420.925 partecipanti analizzati tramite UK Biobank hanno fornito dati demografici e di stile di vita, con ulteriori dettagli di velocità per 81.956 soggetti. Questi ultimi hanno specificato il tempo speso camminando a diverse andature, consentendo una valutazione longitudinala su un periodo di oltre un decennio. In totale, 36.574 individui, ovvero il 9% del campione, hanno sviluppato forme di aritmia cardiaca durante il periodo di osservazione, sottolineando l’interesse clinico di questa relazione.

differenze tra camminata lenta, normale e veloce: cosa emerge dallo studio

La ricerca definisce tre fasce di ritmo: camminata lenta (meno di 5 km/h), passo normale (5–6 km/h) e camminata veloce (> 6,5 km/h). Tra i partecipanti, 6,5% hanno camminato lentamente, 53% hanno mantenuto un passo normale e 41% hanno camminato a velocità sostenuta. Il monitoraggio prolungato ha evidenziato che l’andatura moderata o rapida si associa a una riduzione del rischio di anomalie del ritmo cardiaco, rispetto al ritmo lento, pari a 35% e 43% in meno, rispettivamente. Inoltre, le velocità superiori hanno correlato una minore incidenza di fibrillazione atriale, tra le aritmie più diffuse.

durata e intensità: impatto sul rischio di aritmie

Il tempo totale trascorso camminando a passo lento non ha mostrato effetti sui rischi di aritmie. Al contrario, aumentare il numero di minuti dedicati a una camminata veloce è associato a una significativa diminuzione del rischio, con una riduzione di circa 27%. Quando la presenza di aritmie è considerata nel contesto clinico, spesso è influenzata da fattori metabolici e infiammatori.

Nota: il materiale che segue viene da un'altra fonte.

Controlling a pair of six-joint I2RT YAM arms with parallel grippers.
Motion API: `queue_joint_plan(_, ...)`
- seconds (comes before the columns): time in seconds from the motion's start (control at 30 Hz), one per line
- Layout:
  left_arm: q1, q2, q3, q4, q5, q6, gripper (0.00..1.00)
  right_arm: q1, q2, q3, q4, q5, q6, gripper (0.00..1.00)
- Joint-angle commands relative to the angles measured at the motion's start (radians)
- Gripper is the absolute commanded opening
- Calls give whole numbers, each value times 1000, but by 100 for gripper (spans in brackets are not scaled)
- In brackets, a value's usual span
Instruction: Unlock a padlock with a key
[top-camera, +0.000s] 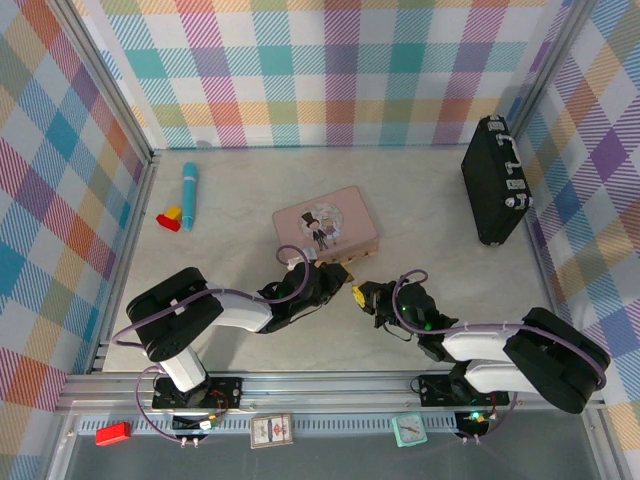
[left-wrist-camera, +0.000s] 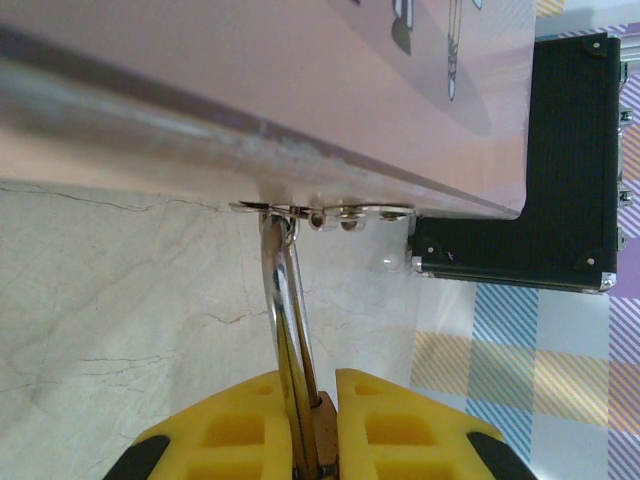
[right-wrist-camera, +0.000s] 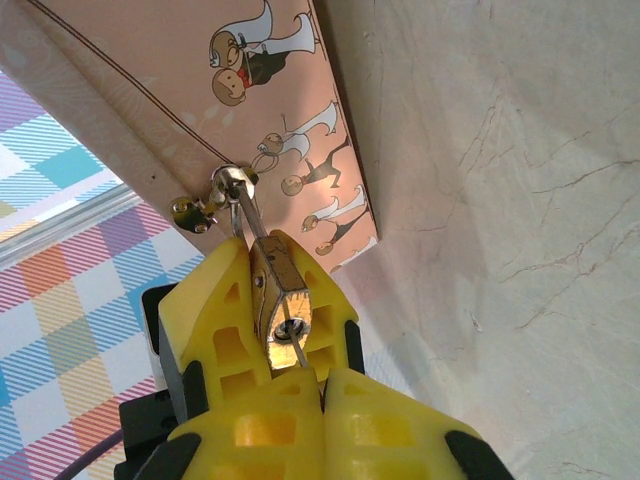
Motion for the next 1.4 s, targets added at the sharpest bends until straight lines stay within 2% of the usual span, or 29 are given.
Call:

profilo dei partecipanti e limiti metodologici

Tra coloro in grado di muoversi a velocità superiori, la coorte tendeva a presentare una maggiore propensione all’attività fisica di qualità, a risiedere in aree con condizioni economiche migliori e a stili di vita più salutari. Lo studio è osservazionale e non consente di trarre conclusioni decisive sull’effetto causale. Inoltre, i partecipanti hanno autogestito la segnalazione dei propri problemi di salute, e la coorte non ha mostrato una grande diversità: età media 55 anni, 55% di femmine e 97% di origine bianca.

conclusioni e implicazioni pratiche

In sintesi, camminare a un ritmo più elevato è associato a una minore probabilità di sviluppare aritmie, con effetti particolarmente evidenti sul rischio di fibrillazione atriale. Il meccanismo proposto collega una camminata più veloce a una riduzione di obesità e infiammazione, fattori metabolici che, a loro volta, modulano la predisposizione alle aritmie. L’analisi suggerisce che l’intensità dell’attività fisica possa influenzare i percorsi metabolici e infiammatori legati al ritmo elettrico del cuore, anche se restano da chiarire i dettagli biologici di tali collegamenti.

«Questo studio è il primo a esplorare i meccanismi alla base dell’associazione tra ritmo di camminata e aritmie e a fornire prove del possibile ruolo di fattori metabolici e infiammatori: camminare più velocemente riduce il rischio di obesità e infiammazione, che a sua volta riduce il rischio di aritmie», ha osservato la professoressa Jill Pell.